Le nouveau code de la nationalité gabonaise, adossé à la Constitution promulguée par ordonnance présidentielle n°0004/PR/2026, introduit une distinction entre « Gabonais d’origine », « Gabonais d’adoption » et « Gabonais par filiation ». Ce texte, adopté sans passage par le Parlement, consacre une différenciation des statuts de citoyenneté aux implications immédiates : dans ce cadre, ni un profil comme Bally Bagayoko, ni un profil comparable à celui de Zohran Mamdani ne pourraient prétendre exercer les fonctions de maire à Libreville.
Le cas de Bally Bagayoko est illustratif.

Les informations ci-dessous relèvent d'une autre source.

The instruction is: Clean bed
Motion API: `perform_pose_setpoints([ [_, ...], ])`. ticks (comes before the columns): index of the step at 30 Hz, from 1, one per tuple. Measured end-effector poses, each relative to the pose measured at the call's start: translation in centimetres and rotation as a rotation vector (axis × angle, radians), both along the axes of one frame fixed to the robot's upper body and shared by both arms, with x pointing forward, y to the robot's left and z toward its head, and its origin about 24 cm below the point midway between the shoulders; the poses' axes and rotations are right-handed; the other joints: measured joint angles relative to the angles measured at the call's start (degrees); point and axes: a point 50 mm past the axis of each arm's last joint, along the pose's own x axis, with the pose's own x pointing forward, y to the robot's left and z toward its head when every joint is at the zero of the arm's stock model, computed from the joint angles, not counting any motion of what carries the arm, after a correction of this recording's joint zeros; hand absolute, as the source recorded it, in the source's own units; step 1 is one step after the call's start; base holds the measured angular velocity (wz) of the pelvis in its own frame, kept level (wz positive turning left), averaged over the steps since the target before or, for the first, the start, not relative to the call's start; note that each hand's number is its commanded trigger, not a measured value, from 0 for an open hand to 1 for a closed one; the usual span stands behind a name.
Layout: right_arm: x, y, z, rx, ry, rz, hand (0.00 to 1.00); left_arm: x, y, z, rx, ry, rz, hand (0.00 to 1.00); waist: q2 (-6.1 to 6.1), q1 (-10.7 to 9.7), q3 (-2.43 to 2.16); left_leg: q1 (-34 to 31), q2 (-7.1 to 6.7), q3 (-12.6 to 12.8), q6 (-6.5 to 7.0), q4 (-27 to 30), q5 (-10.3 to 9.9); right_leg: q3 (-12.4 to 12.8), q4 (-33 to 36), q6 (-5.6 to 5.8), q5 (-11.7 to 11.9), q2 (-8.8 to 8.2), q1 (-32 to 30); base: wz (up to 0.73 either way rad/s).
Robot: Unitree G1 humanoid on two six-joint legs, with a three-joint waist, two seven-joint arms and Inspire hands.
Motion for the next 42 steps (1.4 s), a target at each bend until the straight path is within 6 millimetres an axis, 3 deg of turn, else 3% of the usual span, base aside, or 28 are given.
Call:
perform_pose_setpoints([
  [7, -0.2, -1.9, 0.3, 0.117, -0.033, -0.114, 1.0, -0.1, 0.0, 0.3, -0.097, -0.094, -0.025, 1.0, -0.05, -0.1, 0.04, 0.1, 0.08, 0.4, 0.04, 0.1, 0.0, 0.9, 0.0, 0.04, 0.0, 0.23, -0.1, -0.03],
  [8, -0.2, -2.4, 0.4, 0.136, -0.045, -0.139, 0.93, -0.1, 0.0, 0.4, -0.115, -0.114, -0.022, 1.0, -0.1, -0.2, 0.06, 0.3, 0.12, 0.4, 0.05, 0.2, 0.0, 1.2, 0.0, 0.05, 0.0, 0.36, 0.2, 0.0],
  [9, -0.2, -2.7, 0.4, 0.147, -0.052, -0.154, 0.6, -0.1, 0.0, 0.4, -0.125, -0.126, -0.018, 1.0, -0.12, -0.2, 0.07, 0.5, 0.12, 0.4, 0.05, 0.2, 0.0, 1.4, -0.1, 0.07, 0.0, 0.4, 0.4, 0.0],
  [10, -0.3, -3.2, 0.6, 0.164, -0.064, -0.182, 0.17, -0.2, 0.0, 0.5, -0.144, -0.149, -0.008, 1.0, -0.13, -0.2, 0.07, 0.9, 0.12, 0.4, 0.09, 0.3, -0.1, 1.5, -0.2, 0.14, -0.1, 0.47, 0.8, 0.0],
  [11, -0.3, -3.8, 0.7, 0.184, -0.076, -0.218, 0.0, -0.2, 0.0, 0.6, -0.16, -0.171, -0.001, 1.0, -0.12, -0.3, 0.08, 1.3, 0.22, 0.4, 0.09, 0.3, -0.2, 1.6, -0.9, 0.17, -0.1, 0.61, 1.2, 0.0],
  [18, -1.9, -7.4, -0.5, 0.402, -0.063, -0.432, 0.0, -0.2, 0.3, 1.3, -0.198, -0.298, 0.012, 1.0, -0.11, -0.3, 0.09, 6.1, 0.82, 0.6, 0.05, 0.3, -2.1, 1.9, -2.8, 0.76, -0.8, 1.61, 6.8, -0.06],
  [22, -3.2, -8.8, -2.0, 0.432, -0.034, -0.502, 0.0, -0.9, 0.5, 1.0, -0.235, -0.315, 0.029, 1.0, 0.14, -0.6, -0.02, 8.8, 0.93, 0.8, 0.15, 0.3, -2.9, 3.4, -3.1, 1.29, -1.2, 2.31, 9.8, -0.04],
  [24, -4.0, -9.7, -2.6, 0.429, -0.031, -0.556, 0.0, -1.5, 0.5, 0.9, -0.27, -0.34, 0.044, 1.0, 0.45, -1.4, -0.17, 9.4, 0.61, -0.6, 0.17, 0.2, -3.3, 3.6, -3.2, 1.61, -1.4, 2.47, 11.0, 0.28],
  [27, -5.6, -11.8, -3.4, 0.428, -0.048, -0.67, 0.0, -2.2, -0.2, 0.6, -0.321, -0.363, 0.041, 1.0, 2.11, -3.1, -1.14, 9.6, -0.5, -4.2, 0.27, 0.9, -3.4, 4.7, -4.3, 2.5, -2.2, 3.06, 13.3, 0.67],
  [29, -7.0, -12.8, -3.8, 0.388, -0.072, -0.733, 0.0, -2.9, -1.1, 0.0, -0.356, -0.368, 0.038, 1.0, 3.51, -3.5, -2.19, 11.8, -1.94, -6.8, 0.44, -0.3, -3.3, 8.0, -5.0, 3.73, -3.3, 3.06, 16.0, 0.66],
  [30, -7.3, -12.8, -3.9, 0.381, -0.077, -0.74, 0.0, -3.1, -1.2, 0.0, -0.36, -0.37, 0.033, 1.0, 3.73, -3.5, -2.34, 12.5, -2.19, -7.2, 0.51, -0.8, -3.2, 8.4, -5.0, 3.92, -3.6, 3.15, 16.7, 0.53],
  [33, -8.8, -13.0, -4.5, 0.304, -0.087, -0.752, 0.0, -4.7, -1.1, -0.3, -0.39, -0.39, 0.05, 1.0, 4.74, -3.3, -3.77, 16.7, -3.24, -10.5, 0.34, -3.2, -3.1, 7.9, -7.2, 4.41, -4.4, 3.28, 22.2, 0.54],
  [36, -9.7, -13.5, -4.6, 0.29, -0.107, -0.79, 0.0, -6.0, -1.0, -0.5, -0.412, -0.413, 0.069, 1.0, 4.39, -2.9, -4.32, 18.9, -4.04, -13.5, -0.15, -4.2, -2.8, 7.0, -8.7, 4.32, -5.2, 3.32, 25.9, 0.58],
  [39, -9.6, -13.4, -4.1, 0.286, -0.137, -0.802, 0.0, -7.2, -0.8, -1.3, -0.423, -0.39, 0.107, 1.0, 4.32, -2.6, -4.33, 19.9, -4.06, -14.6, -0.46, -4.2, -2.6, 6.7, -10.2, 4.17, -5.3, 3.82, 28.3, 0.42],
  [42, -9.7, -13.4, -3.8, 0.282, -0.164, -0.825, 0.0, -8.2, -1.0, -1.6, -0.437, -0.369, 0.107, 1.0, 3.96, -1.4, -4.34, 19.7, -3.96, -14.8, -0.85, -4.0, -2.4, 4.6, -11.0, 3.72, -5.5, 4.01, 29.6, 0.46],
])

Élu maire de Saint-Denis en France et issu de l’immigration malienne, il incarne un système dans lequel la citoyenneté politique prime sur l’origine. Dans le dispositif gabonais, une telle trajectoire est juridiquement impossible. Les citoyens naturalisés ou ayant acquis la nationalité se voient interdire, en première génération, l’accès à plusieurs fonctions stratégiques, notamment la magistrature, les fonctions gouvernementales ou la collaboration avec le chef de l’État.
Le cas de Zohran Mamdani offre un contraste. Né en Ouganda et installé jeune aux États-Unis, il a pu s’insérer dans la vie politique américaine. Aux États-Unis, la citoyenneté, une fois acquise, est juridiquement pleine et entière et ouvre l’accès aux fonctions électives locales sans distinction d’origine.
Le contraste avec certaines trajectoires africaines est documenté. L’exemple de Alassane Ouattara reste emblématique : bien qu’ancien Premier ministre et responsable international, sa nationalité a été contestée au tournant des années 2000 dans un contexte marqué par la notion d’ivoirité.
Le cas de Kenneth Kaunda illustre une autre dynamique. Président de 1964 à 1991, il n’a pas vu sa nationalité contestée durant son exercice du pouvoir. En revanche, dans les années 1990, une réforme constitutionnelle a introduit une exigence selon laquelle les candidats à la présidence devaient être nés de parents zambiens de naissance. Cette disposition visait politiquement Kaunda, dont les parents étaient originaires du Malawi (ancien Nyassaland). Il ne s’agissait pas d’une contestation de sa nationalité, mais d’un durcissement des conditions d’éligibilité.
Au Gabon, le nouveau code formalise ce type de logique en amont. Il institue une différenciation durable entre catégories de citoyens. Le texte prévoit également un durcissement des conditions de conservation de la nationalité. L’article 64 introduit la possibilité de déchéance pour tout citoyen engagé dans une institution étrangère jugée contraire aux intérêts nationaux, ainsi que pour toute personne impliquée dans des « actions subversives et déstabilisatrices » contre les institutions, en cas de refus d’obtempérer dans un délai de trois mois.
Par ailleurs, l’article 57 dispose que les personnes naturalisées, ainsi que celles ayant acquis la nationalité par le droit du sol, le mariage ou la résidence, ne peuvent se porter candidates à un mandat présidentiel ou parlementaire, ni figurer sur une liste électorale locale avant un délai de dix ans. L’article 58 complète ce dispositif en leur interdisant, en première génération, l’accès à plusieurs fonctions publiques, notamment ministérielles, judiciaires ou militaires à des niveaux stratégiques.
Des critiques ont été formulées. Dans une tribune publiée par Gabon Actu, Ali Akbar Onanga Y’Obegue estime que ce texte « introduit des mécanismes d’exclusion » et pourrait accentuer les clivages.
Le débat porte désormais sur la nature de la citoyenneté ainsi définie. D’un côté, des systèmes où la citoyenneté constitue un statut juridique unifié ouvrant l’accès à la participation politique. De l’autre, des cadres où elle demeure conditionnée par l’origine ou l’ascendance.
Dans le cas gabonais, le nouveau code marque une évolution vers une structuration juridique différenciée de la citoyenneté, avec des effets directs sur l’accès aux fonctions électives et aux responsabilités publiques.